Say Joe creates a view called auview2, which depends on Mary’s view auview1. Joe grants Sue select permission on auview2.
Figure 12-2: Ownership chains and permission checking for views, case 1
Adaptive Server checks the permissions on auview2 and auview1, and finds that Sue can use them. Adaptive Server checks ownership on auview1 and authors and finds that they have the same owner. Therefore, Sue can use auview2.
Taking this example a step further, suppose that Joe’s view, auview2, depends on auview1, which depends on authors. Mary decides she likes Joe’s auview2 and creates auview3 on top of it. Both auview1 and authors are owned by Mary.

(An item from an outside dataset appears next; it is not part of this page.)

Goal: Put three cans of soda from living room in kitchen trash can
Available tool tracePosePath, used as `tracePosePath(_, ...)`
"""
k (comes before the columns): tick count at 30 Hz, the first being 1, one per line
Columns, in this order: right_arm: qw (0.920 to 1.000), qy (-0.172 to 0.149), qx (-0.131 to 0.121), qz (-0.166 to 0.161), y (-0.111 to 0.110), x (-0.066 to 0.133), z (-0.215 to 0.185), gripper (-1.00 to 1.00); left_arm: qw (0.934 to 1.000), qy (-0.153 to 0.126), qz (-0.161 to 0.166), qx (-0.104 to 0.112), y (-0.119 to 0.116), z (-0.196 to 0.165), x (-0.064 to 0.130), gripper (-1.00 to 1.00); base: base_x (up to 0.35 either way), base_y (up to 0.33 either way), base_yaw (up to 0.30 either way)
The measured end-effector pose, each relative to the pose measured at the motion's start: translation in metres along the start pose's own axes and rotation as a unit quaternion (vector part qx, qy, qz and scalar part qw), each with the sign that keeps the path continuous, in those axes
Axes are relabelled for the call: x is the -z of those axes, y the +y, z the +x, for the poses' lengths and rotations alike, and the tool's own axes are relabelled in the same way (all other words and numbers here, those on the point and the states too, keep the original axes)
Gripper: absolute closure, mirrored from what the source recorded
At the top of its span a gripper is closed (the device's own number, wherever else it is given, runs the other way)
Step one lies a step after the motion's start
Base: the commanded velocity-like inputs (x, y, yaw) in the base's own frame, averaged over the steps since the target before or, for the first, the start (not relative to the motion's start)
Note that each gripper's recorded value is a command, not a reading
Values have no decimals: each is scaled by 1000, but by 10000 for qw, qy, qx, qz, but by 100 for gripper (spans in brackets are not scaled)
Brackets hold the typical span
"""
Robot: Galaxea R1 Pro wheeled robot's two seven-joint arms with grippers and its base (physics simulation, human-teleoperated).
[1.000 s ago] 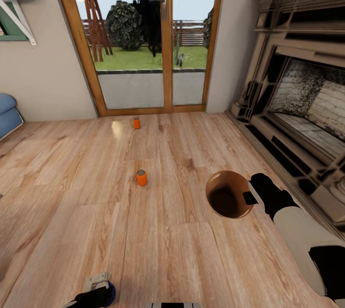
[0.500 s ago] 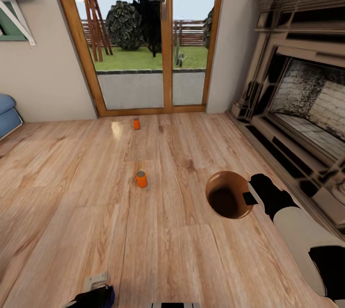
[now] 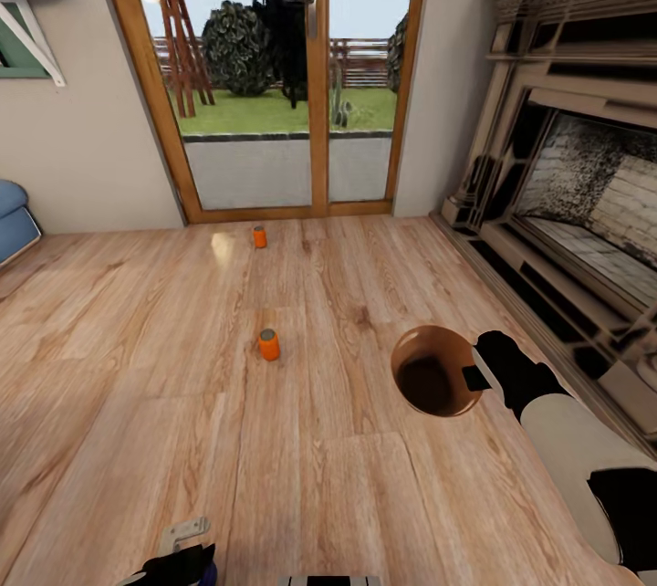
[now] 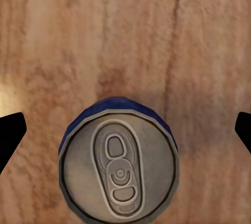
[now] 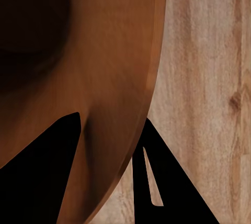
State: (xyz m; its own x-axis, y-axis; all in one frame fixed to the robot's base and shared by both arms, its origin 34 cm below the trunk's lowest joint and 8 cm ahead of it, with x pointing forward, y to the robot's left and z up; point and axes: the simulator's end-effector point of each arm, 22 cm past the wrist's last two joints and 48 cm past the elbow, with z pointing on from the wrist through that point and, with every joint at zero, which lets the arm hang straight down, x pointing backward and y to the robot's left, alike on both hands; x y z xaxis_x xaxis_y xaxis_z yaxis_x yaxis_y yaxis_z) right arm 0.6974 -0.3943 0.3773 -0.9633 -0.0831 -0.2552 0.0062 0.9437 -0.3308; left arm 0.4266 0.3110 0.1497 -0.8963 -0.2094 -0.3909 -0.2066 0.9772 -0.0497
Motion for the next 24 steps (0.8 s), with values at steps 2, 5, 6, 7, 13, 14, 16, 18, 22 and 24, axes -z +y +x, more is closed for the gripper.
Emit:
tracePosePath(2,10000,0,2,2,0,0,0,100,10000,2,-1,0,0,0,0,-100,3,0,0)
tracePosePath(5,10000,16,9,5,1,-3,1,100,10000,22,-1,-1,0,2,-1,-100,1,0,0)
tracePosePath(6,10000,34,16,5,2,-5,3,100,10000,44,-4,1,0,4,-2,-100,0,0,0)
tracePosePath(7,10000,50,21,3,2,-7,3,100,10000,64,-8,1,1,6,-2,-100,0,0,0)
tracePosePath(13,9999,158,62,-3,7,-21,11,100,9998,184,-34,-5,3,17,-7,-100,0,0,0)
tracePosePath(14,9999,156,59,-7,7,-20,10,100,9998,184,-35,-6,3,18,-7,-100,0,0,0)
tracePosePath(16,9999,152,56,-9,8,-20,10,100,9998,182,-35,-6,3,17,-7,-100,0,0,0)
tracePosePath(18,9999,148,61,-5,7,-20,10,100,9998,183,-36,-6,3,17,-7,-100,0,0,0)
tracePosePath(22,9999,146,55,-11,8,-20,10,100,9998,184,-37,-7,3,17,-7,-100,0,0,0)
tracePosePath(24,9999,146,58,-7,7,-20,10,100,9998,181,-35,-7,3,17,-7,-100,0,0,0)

The ownership chain looks like this:
Figure 12-3: Ownership chains and permission checking for views, case 2
When Sue tries to access auview3, Adaptive Server checks permissions on auview3, auview2, and auview1. If Joe has granted permission to Sue on auview2 and Mary has granted her permission on auview3 and auview1, Adaptive Server allows the access. Adaptive Server checks permissions only if the object immediately before it in the chain has a different owner (or if it is the first object in the chain). For example, it checks auview2 because the object before it—auview3—is owned by a different user. It does not check permission on authors, because the object that immediately depends on it, auview1, is owned by the same user.